*Aim of the task*. The copy must run from the first line of the entries below through the line containing "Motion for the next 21", restated word for word, with pictures left out.

Records contained in a dataset
======

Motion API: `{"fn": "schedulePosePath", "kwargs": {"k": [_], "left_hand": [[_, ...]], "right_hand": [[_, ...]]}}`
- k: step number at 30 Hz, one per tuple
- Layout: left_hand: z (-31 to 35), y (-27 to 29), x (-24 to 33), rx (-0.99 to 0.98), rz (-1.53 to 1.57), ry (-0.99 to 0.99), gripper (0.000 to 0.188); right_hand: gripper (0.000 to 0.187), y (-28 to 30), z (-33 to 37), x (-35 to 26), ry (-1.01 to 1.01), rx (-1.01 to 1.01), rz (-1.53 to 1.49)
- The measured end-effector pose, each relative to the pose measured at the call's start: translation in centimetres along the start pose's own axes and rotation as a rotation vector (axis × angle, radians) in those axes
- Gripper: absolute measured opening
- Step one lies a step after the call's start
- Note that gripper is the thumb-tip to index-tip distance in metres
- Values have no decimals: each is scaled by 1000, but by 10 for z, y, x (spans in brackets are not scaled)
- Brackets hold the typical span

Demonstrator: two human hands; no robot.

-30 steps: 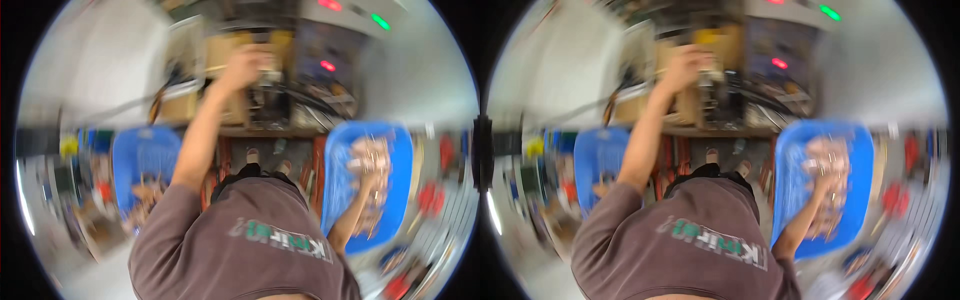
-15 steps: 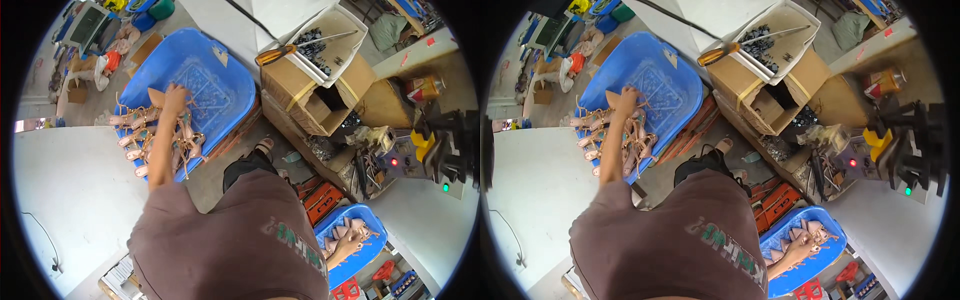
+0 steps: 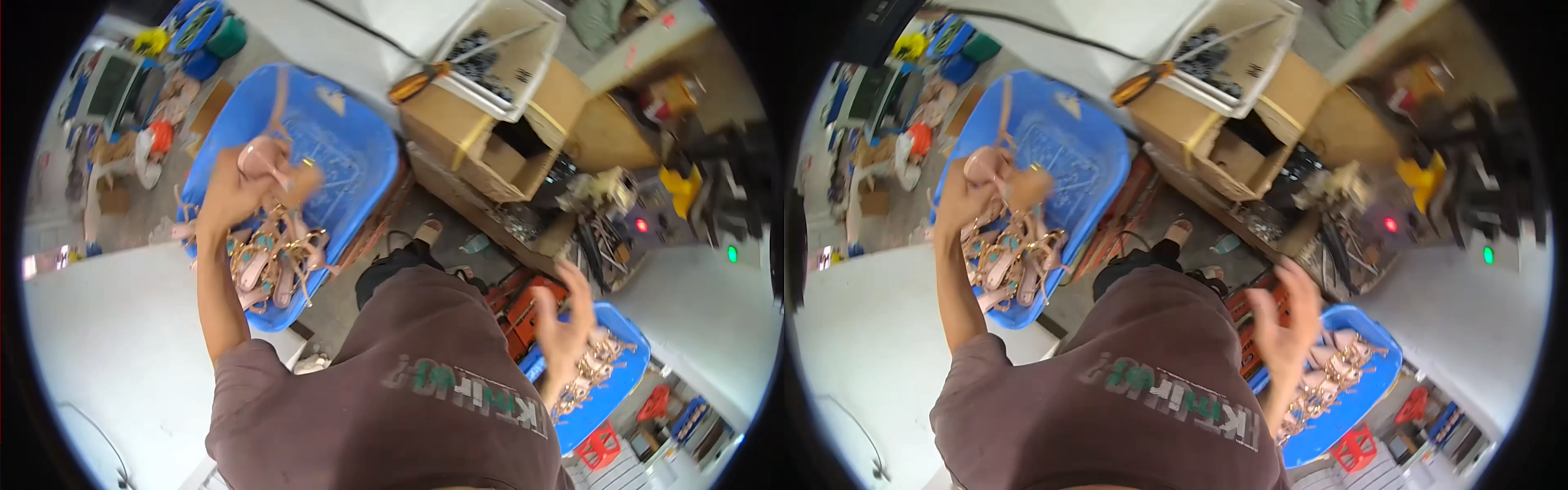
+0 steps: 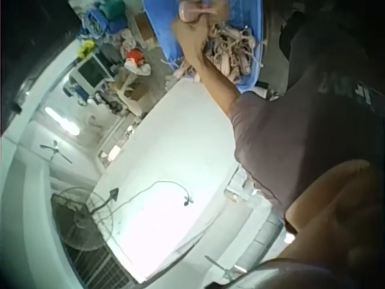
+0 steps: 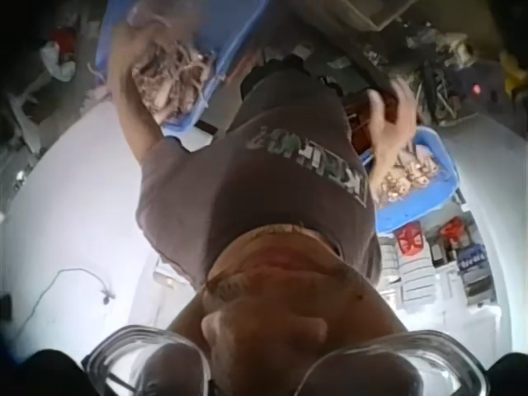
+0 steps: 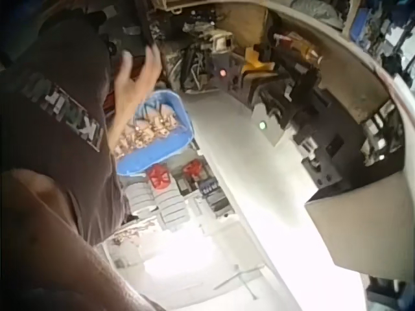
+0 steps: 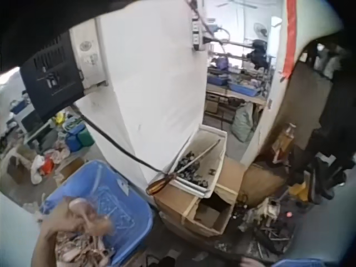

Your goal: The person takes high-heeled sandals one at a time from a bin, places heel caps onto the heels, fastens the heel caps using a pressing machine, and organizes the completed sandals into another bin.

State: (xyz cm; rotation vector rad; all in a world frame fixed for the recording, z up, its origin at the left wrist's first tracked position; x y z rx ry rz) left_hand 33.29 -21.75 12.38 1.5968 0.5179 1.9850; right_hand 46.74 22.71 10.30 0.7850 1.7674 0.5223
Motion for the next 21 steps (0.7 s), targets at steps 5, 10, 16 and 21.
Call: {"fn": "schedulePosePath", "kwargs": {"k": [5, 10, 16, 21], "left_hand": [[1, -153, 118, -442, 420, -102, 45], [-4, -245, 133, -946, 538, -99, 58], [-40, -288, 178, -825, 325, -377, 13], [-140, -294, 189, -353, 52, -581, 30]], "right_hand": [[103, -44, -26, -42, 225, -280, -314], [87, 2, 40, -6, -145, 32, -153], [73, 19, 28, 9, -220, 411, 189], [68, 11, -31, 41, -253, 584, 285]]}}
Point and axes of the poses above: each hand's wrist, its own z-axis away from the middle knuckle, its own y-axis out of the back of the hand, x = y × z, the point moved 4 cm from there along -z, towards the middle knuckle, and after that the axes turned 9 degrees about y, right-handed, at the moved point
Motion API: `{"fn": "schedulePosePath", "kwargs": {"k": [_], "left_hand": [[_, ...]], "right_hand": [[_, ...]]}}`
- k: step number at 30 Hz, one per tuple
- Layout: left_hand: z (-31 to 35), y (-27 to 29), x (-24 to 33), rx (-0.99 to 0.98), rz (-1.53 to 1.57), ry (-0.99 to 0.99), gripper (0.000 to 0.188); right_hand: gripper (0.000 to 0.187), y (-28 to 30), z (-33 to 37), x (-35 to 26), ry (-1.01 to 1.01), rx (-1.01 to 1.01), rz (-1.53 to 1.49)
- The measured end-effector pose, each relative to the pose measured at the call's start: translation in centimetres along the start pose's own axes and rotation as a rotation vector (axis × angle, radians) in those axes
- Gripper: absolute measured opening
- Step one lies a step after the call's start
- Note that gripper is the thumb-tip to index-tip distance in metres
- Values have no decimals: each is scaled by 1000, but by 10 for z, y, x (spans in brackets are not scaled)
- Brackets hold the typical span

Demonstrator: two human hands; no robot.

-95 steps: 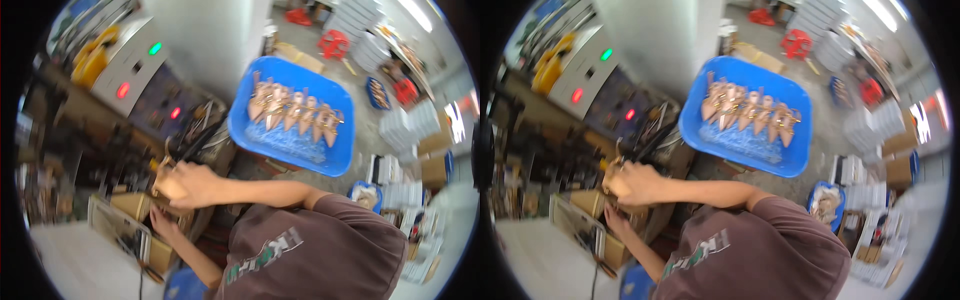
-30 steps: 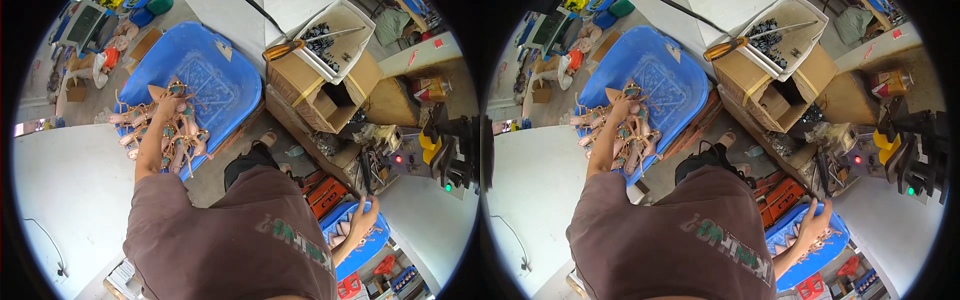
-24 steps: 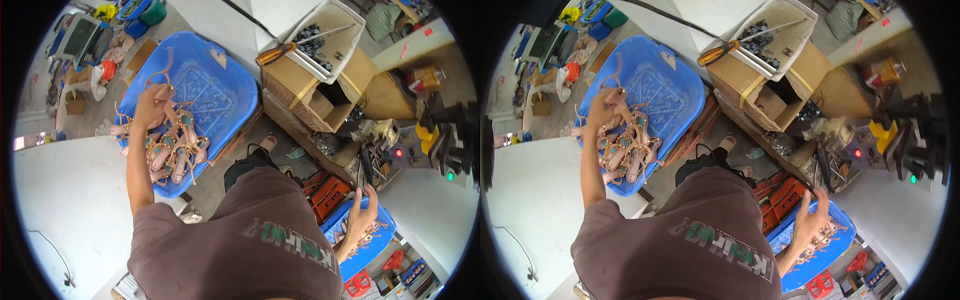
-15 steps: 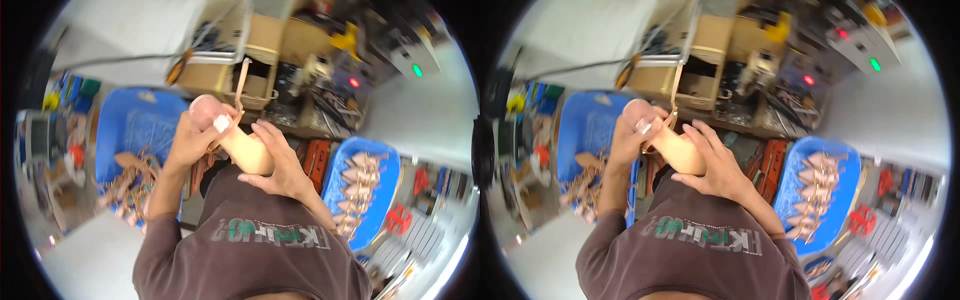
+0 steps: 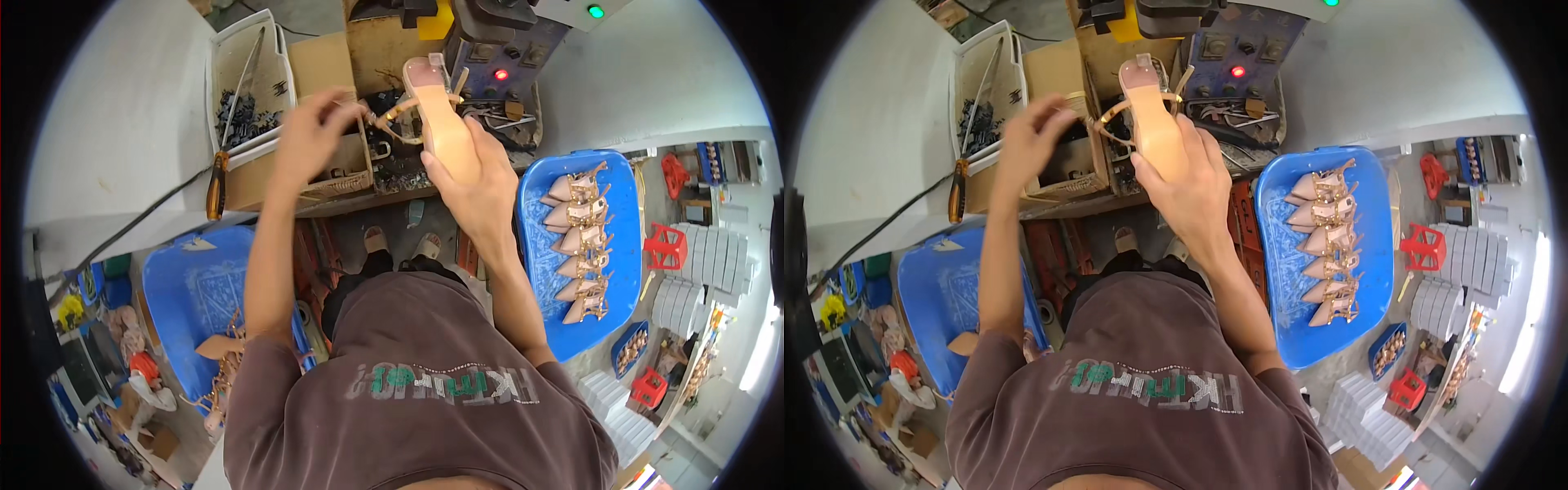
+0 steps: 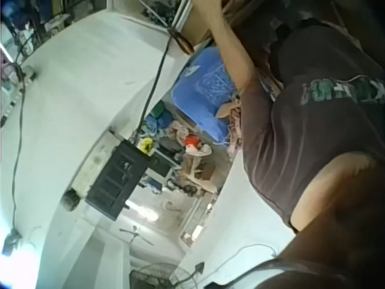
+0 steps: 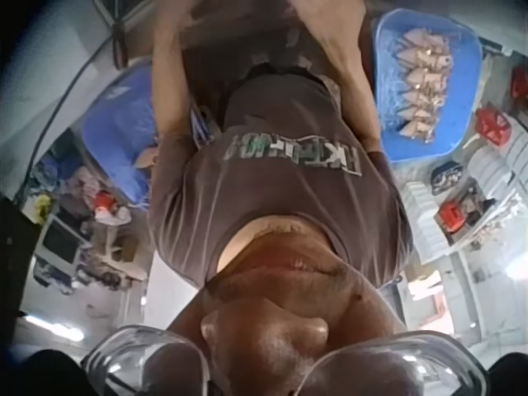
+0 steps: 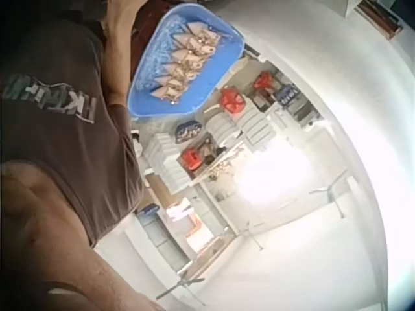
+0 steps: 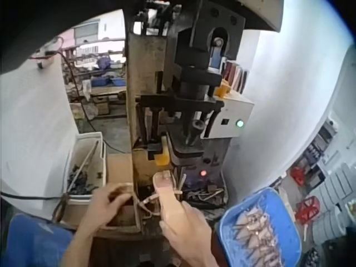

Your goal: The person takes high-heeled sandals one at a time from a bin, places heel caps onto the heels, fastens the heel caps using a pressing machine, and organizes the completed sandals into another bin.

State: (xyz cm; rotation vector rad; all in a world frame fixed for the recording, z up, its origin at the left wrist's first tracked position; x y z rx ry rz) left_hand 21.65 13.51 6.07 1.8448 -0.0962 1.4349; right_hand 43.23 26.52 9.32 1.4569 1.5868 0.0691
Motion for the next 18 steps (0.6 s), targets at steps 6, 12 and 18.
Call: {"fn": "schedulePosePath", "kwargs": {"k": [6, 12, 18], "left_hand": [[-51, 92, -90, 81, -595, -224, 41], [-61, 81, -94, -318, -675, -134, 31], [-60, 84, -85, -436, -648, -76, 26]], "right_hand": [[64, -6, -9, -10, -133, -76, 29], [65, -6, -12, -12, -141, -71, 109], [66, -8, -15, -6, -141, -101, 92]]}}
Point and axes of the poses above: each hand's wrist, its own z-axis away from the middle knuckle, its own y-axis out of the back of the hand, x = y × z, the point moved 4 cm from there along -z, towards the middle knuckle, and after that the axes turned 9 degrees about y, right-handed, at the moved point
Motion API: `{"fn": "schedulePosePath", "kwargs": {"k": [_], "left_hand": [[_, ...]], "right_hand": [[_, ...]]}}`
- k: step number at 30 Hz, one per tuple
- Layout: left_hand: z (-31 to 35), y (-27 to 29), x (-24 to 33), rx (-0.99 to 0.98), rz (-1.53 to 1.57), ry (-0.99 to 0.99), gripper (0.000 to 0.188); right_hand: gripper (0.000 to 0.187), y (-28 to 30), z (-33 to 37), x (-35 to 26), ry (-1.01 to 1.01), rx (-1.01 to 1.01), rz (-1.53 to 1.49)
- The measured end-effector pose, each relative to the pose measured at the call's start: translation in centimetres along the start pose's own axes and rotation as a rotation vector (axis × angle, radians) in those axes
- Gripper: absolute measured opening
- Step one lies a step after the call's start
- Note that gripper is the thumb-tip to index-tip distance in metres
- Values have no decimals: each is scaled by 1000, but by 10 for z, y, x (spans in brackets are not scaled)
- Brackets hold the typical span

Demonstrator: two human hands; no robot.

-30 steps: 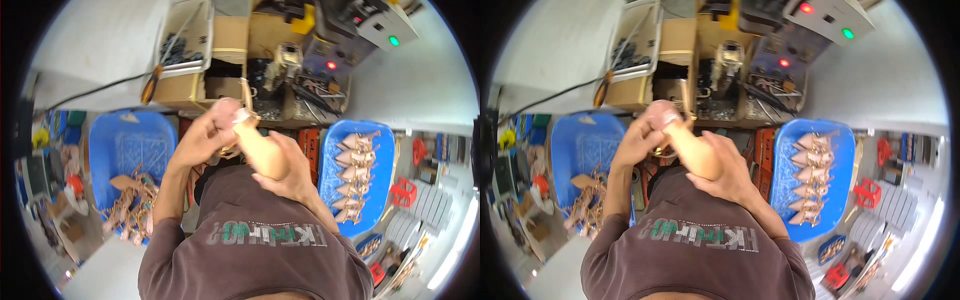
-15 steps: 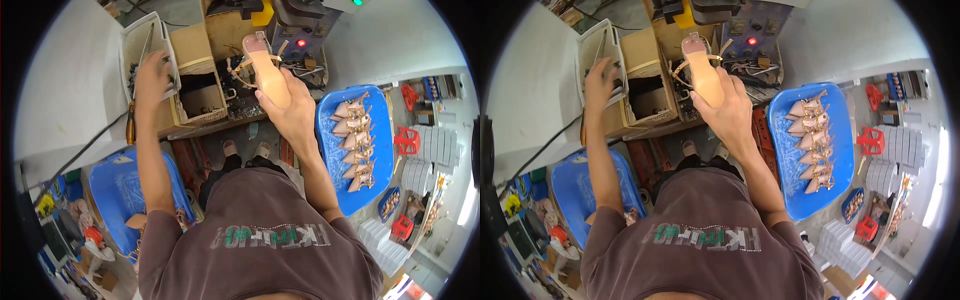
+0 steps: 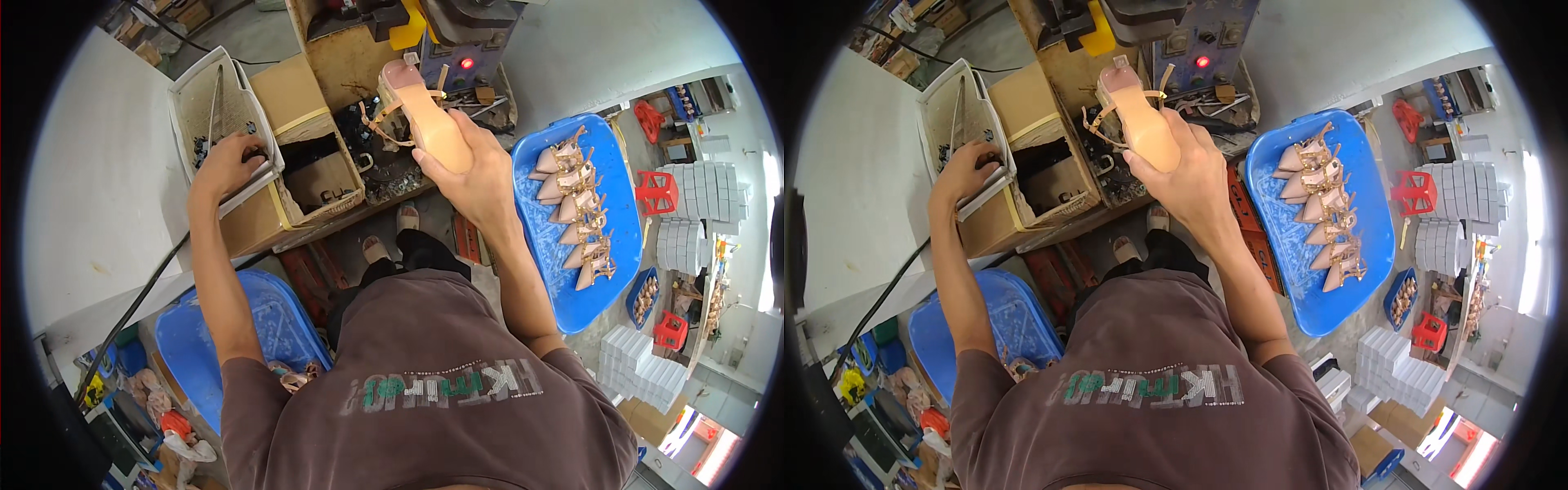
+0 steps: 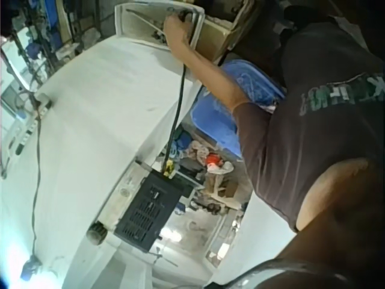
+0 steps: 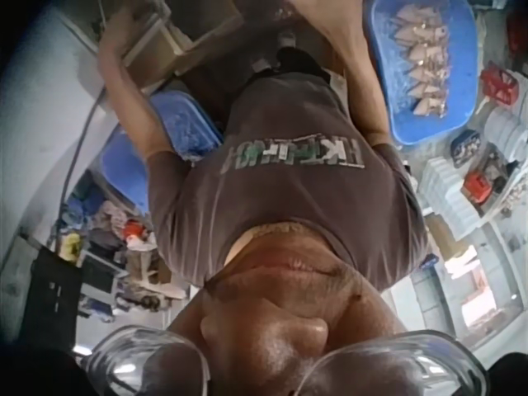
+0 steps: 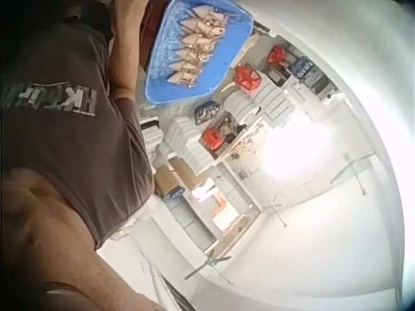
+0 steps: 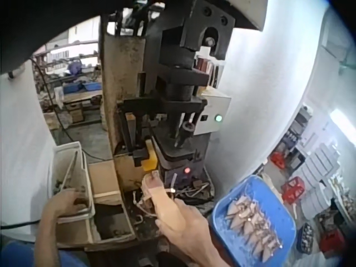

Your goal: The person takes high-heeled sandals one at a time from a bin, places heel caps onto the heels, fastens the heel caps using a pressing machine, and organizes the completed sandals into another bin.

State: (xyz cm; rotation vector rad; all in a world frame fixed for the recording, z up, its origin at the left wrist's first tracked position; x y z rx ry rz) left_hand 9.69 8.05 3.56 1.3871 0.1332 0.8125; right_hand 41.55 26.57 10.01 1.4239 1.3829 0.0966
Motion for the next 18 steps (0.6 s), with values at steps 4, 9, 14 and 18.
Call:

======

*Answer section*.
Motion API: `{"fn": "schedulePosePath", "kwargs": {"k": [_], "left_hand": [[_, ...]], "right_hand": [[_, ...]]}}`
- k: step number at 30 Hz, one per tuple
- Layout: left_hand: z (-31 to 35), y (-27 to 29), x (-24 to 33), rx (-0.99 to 0.98), rz (-1.53 to 1.57), ry (-0.99 to 0.99), gripper (0.000 to 0.188); right_hand: gripper (0.000 to 0.187), y (-28 to 30), z (-33 to 37), x (-35 to 26), ry (-1.01 to 1.01), rx (-1.01 to 1.01), rz (-1.53 to 1.49)
- The measured end-effector pose, each relative to the pose measured at the call's start: translation in centimetres along the start pose's own axes and rotation as a rotation vector (axis × angle, radians) in those axes
- Gripper: absolute measured opening
- Step one lies a step after the call's start
- Note that gripper is the thumb-tip to index-tip distance in metres
- Values have no decimals: each is scaled by 1000, but by 10 for z, y, x (spans in brackets are not scaled)
- Brackets hold the typical span

Demonstrator: two human hands; no robot.

-30 steps: 
-15 steps: 
+0 steps: 
+0 steps: 
+0 steps: 
+0 steps: 
+0 steps: 

Your goal: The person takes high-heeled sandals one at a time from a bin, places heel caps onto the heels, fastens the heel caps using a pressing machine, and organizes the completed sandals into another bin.

State: (xyz cm; rotation vector rad; all in a world frame fixed for the recording, z up, its origin at the left wrist's first tracked position; x y z rx ry rz) left_hand 33.29 -21.75 12.38 1.5968 0.5179 1.9850; right_hand 46.74 22.71 10.30 0.7850 1.7674 0.5223
Motion for the next 21 steps (0.7 s), targets at steps 5, 10, 16 and 21.

This completes the answer.